Kitchen Island 101: Everything You Need To Know
Kitchen Island 101: Everything You Need To Know

Kitchen Island 101: Everything You Need To Know

Any good interior designer will tell you islands aren’t just for larger kitchens – smaller spaces can also benefit from this stylish and practical addition. But where should it sit? What are the best materials? And how should it be lit, and the seating arranged? After asking a range of kitchen designers and interiors experts, we learnt one size certainly does not fit all….
By Georgina Blaskey

What Does A Kitchen Island Add To A Space?

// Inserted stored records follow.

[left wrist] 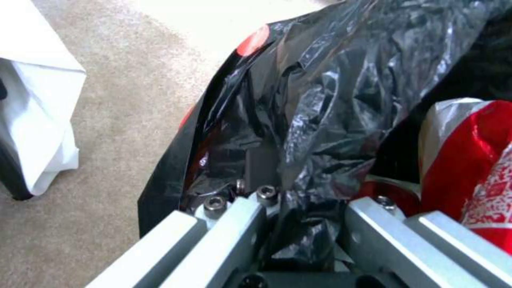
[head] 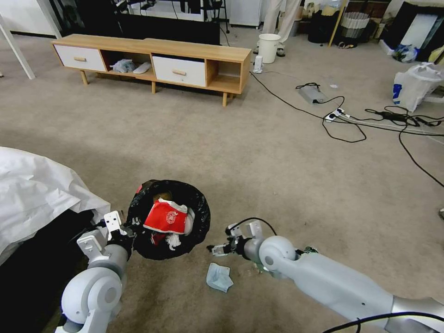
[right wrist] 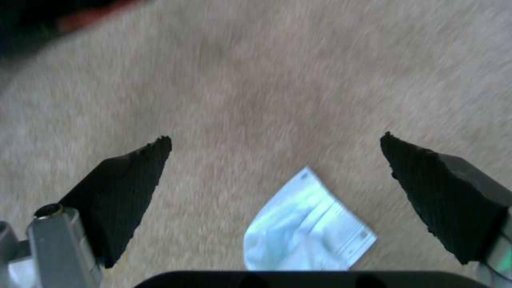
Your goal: Pick up the trash bin and place the garbage on the floor into it.
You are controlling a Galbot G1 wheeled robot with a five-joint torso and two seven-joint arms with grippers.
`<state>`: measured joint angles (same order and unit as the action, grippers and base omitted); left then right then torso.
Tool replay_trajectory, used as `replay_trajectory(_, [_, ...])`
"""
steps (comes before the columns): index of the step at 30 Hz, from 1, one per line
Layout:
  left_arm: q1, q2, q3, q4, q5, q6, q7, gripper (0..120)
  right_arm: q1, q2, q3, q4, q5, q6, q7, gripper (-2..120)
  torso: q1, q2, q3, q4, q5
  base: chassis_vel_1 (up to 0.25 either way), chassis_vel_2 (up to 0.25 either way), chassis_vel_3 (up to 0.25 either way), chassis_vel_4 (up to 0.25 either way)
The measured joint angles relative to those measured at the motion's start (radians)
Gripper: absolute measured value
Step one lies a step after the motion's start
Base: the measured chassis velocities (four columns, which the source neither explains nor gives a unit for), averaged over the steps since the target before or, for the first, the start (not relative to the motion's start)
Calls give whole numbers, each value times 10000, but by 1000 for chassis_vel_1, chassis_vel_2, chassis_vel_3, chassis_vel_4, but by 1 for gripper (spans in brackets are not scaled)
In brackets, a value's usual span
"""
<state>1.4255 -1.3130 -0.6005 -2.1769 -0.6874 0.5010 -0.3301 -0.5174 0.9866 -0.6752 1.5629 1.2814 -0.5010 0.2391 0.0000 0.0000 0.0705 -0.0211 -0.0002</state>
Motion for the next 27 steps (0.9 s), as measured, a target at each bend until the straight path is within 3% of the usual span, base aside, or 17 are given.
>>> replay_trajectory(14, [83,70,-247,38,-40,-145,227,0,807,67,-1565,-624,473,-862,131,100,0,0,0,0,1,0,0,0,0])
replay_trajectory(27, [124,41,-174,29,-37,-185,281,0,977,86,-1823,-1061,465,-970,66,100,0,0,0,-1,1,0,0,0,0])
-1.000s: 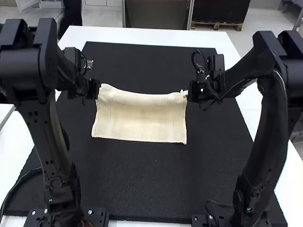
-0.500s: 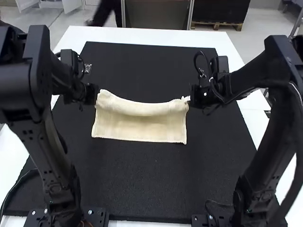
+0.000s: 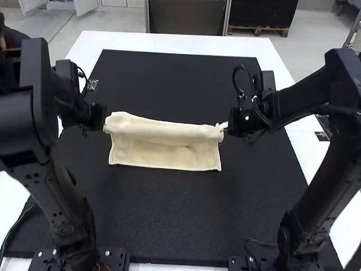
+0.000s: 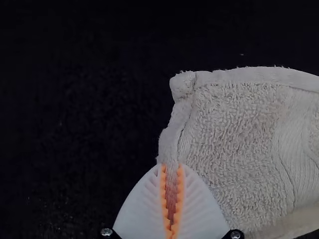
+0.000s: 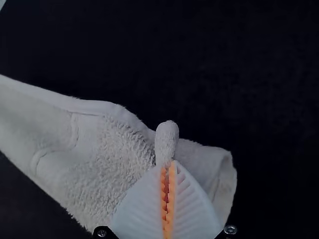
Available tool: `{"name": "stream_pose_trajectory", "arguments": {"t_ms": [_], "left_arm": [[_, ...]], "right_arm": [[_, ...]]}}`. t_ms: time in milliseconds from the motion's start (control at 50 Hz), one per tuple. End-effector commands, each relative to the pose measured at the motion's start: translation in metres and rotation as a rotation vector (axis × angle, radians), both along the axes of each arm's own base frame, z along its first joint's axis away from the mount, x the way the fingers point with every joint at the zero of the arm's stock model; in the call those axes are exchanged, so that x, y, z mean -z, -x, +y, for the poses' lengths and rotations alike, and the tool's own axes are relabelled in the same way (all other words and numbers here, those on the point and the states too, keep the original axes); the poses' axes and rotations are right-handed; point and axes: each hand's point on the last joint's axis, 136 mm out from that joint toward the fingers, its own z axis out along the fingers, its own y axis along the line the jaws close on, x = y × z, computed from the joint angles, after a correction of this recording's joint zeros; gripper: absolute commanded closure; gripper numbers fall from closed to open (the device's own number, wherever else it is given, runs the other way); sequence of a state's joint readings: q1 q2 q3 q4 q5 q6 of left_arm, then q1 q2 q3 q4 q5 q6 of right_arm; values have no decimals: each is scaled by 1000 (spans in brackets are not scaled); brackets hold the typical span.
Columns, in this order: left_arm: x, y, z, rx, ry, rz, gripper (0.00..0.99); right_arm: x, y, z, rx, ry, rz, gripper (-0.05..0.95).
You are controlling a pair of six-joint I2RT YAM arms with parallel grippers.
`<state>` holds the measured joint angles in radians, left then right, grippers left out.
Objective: Fold the towel.
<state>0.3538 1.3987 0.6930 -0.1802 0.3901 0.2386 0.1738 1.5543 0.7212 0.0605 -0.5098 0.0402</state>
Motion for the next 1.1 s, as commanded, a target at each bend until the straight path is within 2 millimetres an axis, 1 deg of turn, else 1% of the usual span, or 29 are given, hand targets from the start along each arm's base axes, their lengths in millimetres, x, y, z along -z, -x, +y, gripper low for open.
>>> {"name": "stream_pose_trajectory", "arguments": {"t_ms": [0, 220, 460, 580, 720, 840, 900, 960, 980, 1020, 1080], "left_arm": [[-6, 6, 12, -16, -51, -15, 975], [2, 22, 2, 1, -49, 4, 975], [11, 35, -2, 6, -57, 6, 975], [19, 40, -4, 4, -62, -7, 975], [26, 42, -4, -3, -76, -36, 972], [29, 41, -3, -19, -76, -64, 966], [29, 41, -3, -22, -81, -73, 923], [29, 40, -2, -33, -74, -82, 918], [29, 40, -3, -35, -72, -85, 918], [29, 40, -2, -38, -71, -86, 916], [28, 39, -2, -38, -72, -93, 779]], "right_arm": [[-3, 6, -5, 10, 14, -10, 920], [5, 23, -7, 8, 18, 21, 921], [15, 35, -9, 8, 24, 43, 921], [18, 33, -10, 16, 22, 29, 920], [21, 28, -12, 33, 30, -3, 918], [30, 26, -13, 40, 34, 3, 916], [35, 25, -13, 42, 35, 11, 854], [38, 24, -14, 43, 32, 17, 830], [39, 24, -14, 45, 31, 19, 782], [39, 23, -14, 46, 32, 19, 731], [39, 22, -15, 57, 26, 18, 666]]}}
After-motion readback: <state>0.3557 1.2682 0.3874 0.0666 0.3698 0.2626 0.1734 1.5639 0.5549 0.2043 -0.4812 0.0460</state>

“While a kitchen island adds a practical additional work surface and storage space, for many people, the true value comes from its ability to transform it from a functional food prep space to a relaxed social space. For many, an island allows the kitchen to become the heart of the home where people enjoy each other’s company while preparing meals.” – Oana Sandu, lead designer at Blakes London 

“An island often works as a central focal point, and it can offer valuable storage and hide a host of integrated appliances. But we agree – we love them most for their convivial nature. They’re a great place for people to gather and, with the addition of comfy bar stools, they’re a good place for an informal family meal.” – Kate Cox, HÁM Interiors 

“A kitchen island will definitely anchor a design and draw the eye to where the action takes place. Often a homely and personal area of the kitchen, it’s also an area in which to display flowers, arrange your favourite cookbooks, as well as entertain and cook.” – Al Bruce, founder of Olive & Barr

Specifically, How Can It Make A Space More Sociable & Hospitable?

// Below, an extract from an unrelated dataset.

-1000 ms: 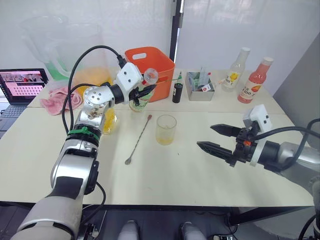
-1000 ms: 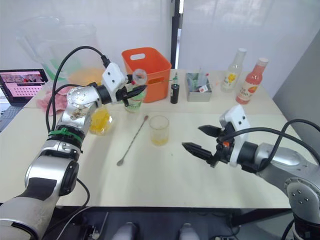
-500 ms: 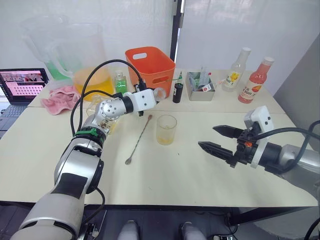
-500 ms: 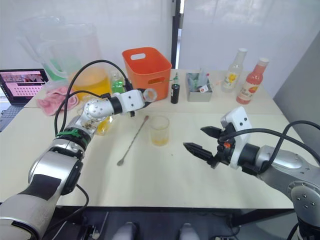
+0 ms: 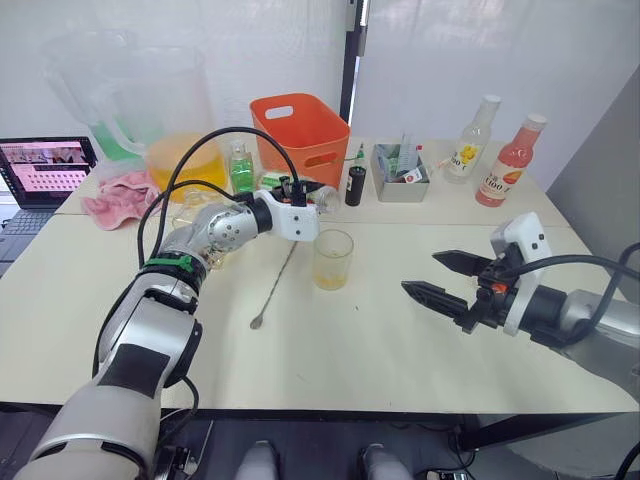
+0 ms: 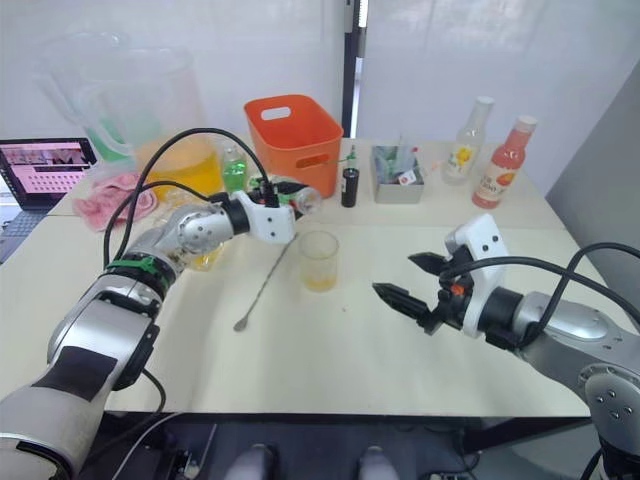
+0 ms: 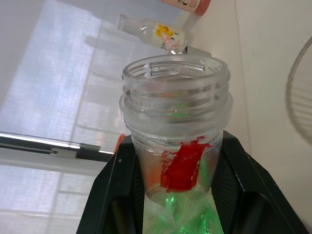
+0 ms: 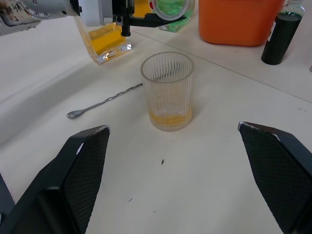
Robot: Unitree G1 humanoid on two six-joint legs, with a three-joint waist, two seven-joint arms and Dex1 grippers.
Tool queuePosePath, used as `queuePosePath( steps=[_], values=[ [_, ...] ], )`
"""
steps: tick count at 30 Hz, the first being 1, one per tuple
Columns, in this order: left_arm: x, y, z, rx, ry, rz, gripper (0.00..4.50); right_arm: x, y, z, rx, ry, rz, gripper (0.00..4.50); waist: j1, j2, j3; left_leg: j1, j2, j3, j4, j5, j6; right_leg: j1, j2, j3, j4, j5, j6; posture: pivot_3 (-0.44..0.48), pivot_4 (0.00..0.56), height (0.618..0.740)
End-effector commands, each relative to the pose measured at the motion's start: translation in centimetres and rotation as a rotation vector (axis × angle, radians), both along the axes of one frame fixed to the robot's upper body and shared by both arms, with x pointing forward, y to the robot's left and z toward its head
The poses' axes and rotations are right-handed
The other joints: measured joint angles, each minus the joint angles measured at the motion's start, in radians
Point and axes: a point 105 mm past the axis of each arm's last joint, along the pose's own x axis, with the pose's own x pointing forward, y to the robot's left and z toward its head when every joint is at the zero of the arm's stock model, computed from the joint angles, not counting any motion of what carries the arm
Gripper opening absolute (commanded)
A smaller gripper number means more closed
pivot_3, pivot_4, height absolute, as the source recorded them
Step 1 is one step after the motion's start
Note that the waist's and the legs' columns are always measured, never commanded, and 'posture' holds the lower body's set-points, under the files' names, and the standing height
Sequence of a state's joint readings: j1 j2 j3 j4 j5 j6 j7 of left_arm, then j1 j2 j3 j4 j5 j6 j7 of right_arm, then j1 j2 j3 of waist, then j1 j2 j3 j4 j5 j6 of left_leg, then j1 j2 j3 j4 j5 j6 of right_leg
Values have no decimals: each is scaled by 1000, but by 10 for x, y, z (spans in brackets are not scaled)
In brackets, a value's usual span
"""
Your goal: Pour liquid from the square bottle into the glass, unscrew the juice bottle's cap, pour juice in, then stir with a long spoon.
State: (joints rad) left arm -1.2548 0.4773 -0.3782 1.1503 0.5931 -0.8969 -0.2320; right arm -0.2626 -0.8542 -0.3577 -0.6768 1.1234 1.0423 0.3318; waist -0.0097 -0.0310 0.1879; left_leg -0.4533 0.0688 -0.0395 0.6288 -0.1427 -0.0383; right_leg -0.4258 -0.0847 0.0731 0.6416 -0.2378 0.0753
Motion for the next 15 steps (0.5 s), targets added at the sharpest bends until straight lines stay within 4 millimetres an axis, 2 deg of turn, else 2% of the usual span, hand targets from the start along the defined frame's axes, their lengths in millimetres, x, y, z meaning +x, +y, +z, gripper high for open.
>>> queuePosePath(
  steps=[1, 15],
  values=[
    [-7, -6, 32, 5, -166, -40, 1329, -1, -3, 12, 1, -55, -6, 4464, 0, 0, 0, 0, 0, 0, 0, 0, 0, 0, 0, 0, 0, 0, 0, 0, 150, 703],
    [-4, -3, 21, 73, -244, -21, 1329, -1, -1, 14, 8, -61, -9, 4464, 2, 0, 0, 0, 0, 0, 0, 0, 0, 0, 0, 0, 0, 0, 0, 0, 150, 703]
  ],
)
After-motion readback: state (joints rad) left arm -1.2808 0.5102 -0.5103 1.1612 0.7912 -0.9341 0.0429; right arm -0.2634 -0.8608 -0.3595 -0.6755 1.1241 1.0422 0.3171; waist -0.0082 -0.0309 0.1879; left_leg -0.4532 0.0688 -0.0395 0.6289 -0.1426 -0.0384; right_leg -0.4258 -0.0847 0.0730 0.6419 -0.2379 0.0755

“An island acts as a barrier between the guest and the cook. We don’t really buy into the concept of the breakfast bar – they can tend to look a bit tacky – but seating at an island is definitely something to consider.” – Andrew Petherrick, Artichoke 

“Just like the traditional dining table, the kitchen island is designed to be an engaging area. Facing your guests while cooking means you can host and enjoy being part of the conversation. An island is a catalyst for discussion and offers a relaxed alternative to formal seating. People typically overlook the open spaces within a kitchen, but these are equally important. Remember to allow for space around your island – being able to pull up another stall, spread out and not feel limited is key to creating a relaxed atmosphere.” – Al

“You can ensure kitchen islands work as both a cooking and entertaining space by changing the work surface materials to suit each area specifically. Make the ‘entertaining’ section slightly higher than the cooking and preparation area, and bear in mind to keep a safe distance from any hobs or hot taps when designing your kitchen. Also, create an L-shape seating area to ensure stools are not in one long line as this makes chatting to each other a neck-cricking exercise.” – Alex Main, director of The Main Company 

What Kind Of Aesthetic Works Best For An Island?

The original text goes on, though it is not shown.